DIRECTIONS FOR THIS TASK »
Every line below that contains the word "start" must be copied.

PROVIDED DATA »
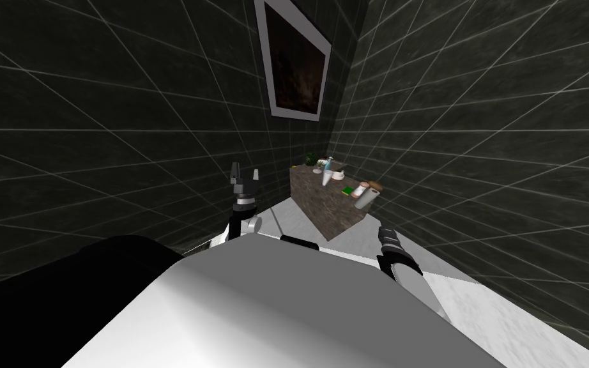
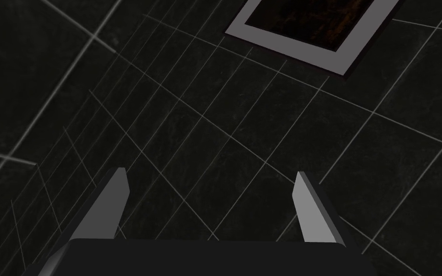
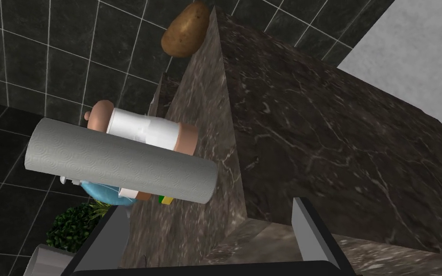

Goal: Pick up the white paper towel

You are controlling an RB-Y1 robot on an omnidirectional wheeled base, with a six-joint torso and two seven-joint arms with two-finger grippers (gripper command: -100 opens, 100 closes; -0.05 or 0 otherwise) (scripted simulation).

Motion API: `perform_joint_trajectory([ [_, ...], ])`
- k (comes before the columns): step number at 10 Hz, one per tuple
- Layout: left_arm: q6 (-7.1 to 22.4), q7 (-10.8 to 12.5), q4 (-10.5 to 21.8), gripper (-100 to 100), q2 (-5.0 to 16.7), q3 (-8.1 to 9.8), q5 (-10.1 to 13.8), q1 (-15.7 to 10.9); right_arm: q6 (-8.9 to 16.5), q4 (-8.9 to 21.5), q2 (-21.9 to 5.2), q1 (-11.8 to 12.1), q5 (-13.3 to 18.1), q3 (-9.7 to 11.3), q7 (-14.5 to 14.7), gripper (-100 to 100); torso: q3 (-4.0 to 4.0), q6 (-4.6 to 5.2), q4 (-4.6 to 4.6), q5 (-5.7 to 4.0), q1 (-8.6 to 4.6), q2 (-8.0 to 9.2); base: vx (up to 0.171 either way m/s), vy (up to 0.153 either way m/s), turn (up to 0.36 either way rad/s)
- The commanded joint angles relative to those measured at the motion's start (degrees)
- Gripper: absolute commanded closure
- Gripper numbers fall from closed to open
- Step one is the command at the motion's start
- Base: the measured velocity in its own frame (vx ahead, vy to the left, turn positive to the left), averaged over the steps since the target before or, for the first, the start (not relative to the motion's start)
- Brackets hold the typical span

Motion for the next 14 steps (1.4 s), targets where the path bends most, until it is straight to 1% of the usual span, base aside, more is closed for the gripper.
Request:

ANSWER SECTION »
- The commanded joint angles relative to those measured at the motion's start (degrees)
- Step one is the command at the motion's start
- Base: the measured velocity in its own frame (vx ahead, vy to the left, turn positive to the left), averaged over the steps since the target before or, for the first, the start (not relative to the motion's start)

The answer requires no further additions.